Reposting Comment Fic, Give the Pevensies A Friend

Jan 29, 2011 23:52

The following comment fics happened when I spammed the LJ of the lovely animus_wyrmis .  I realized after posting l_a_r_m  's birthday fic that I should probably move these all over here, in one place.  There are more over in Animus' LJ, but here is the gist of my own deplorable hijacking of the thread with discussion of the friends of the Friends of Narnia.  I discussed and linked it earlier, here, but it's all sort of hard to find and two people have asked for links, so here it is in one place.  The Lucy story is part of a much larger thread, with contributions by several amazing, talented women, including metonomia lady_songsmith  and animus_wyrmis.

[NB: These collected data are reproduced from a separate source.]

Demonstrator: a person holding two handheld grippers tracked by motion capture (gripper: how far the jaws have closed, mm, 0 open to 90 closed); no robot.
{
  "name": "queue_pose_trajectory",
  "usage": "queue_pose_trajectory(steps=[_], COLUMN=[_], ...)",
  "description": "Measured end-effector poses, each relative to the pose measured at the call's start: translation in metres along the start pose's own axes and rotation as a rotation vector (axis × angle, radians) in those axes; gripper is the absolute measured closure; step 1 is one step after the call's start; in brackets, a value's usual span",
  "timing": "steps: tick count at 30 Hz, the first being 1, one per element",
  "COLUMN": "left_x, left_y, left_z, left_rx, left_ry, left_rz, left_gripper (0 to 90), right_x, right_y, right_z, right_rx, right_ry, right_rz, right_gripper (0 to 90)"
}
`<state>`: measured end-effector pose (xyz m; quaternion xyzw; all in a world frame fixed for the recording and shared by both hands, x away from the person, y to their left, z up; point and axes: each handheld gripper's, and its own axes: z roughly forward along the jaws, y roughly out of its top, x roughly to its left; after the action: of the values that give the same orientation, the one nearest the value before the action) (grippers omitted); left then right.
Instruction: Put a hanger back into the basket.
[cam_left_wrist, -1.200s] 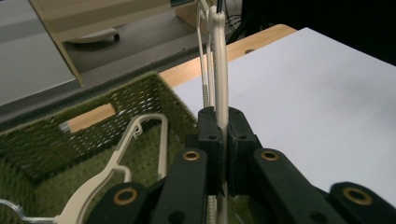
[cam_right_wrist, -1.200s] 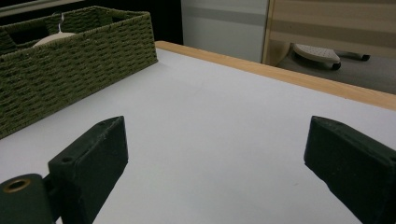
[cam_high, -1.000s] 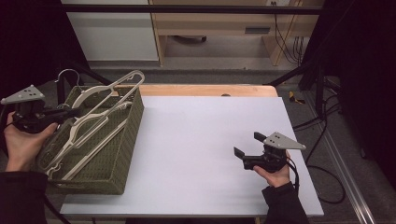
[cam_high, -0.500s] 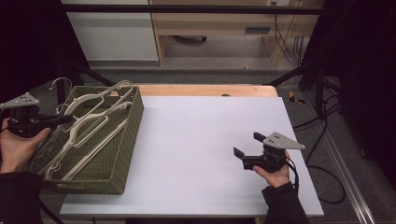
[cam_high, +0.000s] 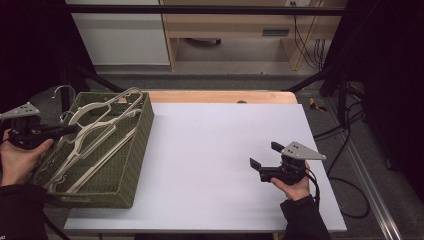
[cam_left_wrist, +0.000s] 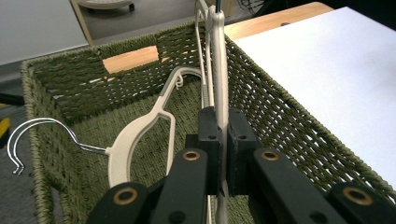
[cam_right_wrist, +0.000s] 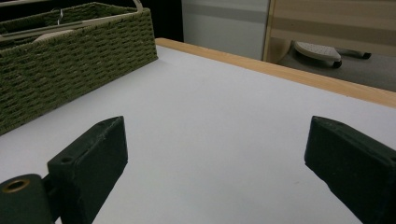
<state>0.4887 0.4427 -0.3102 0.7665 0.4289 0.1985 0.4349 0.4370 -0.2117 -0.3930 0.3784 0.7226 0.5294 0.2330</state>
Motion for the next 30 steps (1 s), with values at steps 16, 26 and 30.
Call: queue_pose_trajectory(steps=[16, 26, 30], left_x=[0.005, 0.015, 0.017], left_y=[-0.031, -0.049, -0.049], left_z=[0.029, 0.037, 0.04], left_rx=[0.118, 0.103, 0.118], left_ry=[-0.034, 0.01, 0.095], left_rz=[-0.009, -0.119, -0.161], left_gripper=[86.2, 84.7, 82.7], right_x=[0.0, 0.0, -0.001], right_y=[0.0, 0.0, 0.0], right_z=[0.0, 0.0, -0.001], right_rx=[0.0, 0.0, 0.001], right_ry=[-0.001, -0.001, 0.0], right_rz=[0.0, -0.001, -0.002], right_gripper=[6.8, 6.8, 6.8])
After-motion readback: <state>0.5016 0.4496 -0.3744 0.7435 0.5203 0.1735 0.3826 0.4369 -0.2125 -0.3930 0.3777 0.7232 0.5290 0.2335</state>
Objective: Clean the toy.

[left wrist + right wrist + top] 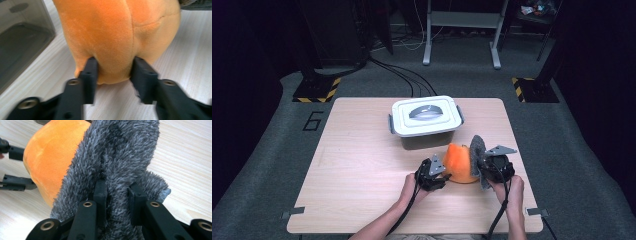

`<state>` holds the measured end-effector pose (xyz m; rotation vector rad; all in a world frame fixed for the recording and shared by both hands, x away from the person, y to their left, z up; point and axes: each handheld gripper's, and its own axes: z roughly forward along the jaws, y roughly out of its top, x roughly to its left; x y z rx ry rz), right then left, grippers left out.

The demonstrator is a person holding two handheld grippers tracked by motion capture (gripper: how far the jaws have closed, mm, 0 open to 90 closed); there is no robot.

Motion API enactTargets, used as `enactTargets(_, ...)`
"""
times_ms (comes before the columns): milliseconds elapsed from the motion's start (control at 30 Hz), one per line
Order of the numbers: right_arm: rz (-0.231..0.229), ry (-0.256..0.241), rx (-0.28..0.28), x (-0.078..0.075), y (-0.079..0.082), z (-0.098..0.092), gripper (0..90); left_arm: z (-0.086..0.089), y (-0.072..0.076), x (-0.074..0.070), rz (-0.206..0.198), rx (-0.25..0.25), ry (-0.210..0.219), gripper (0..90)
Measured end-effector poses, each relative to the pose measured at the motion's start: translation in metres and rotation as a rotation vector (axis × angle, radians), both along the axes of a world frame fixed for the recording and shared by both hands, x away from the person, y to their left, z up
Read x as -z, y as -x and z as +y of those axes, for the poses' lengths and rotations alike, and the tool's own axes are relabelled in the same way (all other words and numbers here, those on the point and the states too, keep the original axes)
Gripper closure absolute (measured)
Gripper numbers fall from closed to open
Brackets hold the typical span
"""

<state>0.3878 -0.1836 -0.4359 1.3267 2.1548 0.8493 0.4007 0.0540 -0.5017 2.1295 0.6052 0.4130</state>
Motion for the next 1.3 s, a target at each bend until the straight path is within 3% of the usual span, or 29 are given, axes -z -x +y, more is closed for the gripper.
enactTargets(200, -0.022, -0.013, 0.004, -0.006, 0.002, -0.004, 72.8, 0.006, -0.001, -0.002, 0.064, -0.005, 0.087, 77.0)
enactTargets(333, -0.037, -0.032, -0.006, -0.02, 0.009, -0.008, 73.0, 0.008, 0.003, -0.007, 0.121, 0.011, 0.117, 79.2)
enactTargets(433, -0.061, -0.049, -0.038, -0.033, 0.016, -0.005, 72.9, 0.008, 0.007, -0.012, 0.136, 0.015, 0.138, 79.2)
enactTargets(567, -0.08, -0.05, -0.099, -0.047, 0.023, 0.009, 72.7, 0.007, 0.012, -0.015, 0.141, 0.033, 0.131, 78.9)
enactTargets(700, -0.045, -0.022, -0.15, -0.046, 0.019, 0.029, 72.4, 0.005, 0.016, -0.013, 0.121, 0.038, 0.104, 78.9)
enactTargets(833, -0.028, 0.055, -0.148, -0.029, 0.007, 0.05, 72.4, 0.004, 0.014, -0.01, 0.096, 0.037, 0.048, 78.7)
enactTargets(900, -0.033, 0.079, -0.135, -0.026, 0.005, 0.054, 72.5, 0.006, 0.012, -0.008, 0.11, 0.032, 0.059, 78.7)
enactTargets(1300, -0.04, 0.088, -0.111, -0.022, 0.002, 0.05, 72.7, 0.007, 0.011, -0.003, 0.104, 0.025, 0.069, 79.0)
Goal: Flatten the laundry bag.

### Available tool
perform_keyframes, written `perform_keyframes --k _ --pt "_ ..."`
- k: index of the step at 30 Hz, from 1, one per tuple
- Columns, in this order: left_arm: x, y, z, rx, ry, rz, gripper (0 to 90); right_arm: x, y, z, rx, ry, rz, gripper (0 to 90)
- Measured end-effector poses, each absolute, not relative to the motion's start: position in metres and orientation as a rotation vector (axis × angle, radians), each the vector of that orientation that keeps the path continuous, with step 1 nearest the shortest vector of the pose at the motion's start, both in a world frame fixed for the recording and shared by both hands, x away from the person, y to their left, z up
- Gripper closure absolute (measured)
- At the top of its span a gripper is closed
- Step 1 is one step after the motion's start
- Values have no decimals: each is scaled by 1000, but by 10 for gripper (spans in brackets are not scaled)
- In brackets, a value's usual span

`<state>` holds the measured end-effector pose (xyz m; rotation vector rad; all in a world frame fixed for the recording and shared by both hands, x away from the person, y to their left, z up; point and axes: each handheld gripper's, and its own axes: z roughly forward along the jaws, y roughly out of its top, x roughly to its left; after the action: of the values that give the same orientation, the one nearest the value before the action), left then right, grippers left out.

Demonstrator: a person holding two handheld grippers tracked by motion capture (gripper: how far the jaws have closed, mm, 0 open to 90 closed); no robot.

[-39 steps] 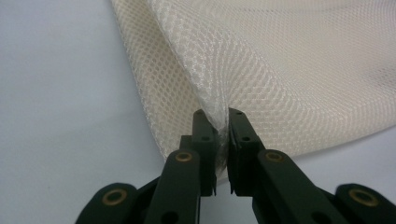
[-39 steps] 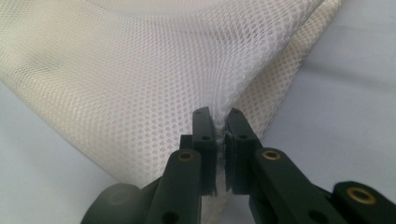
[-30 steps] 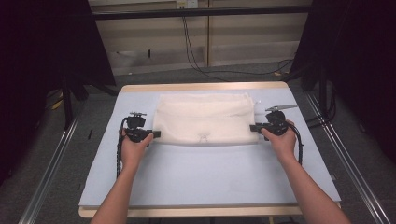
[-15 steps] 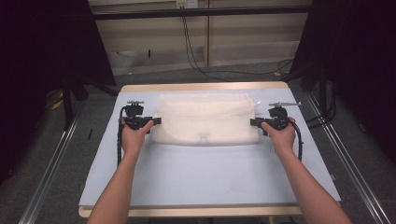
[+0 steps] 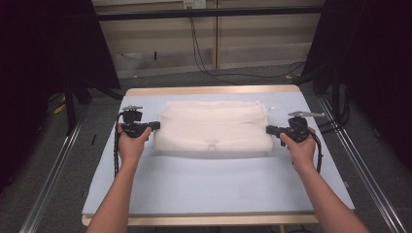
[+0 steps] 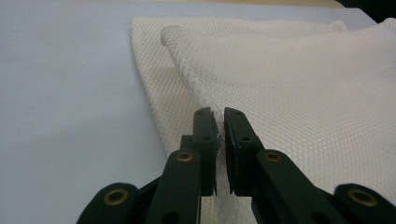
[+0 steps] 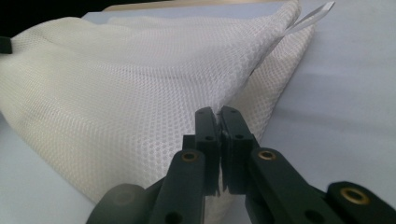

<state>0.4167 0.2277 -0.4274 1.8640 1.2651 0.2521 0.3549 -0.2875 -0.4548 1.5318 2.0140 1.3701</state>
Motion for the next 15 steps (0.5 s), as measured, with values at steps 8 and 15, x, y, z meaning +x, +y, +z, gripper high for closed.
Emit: perform_keyframes --k 8,15 --pt "396 236 -438 1824 1223 225 847 336 -291 -459 1492 2024 1407 870" --pt "378 243 -438 1809 1205 175 847 323 -295 -458 1470 2052 1450 871"
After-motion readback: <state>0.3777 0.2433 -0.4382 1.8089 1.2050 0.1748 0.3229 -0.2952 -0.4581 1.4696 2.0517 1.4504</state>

For those who saw these over in animus' LJ, there's no new content (other than what I did for LARM's birthday fic).

Susan, the Colonel and Tebbitt was posted here.

"You sure?" Layton asked, key in the laboratory door.

"Yes, very sure," Pevensie said, not sounding sure of anything other than that he would rather be anywhere other than the University dissection rooms. For god's sake, the man was pale as the moon.

"Right then." Layton turned the knob, pushed the door open and the formaldehyde fumes rolled out. Beneath the harsh, chemical smell was the sweeter odor of death and decay, temporarily arrested by the overpowering preservative.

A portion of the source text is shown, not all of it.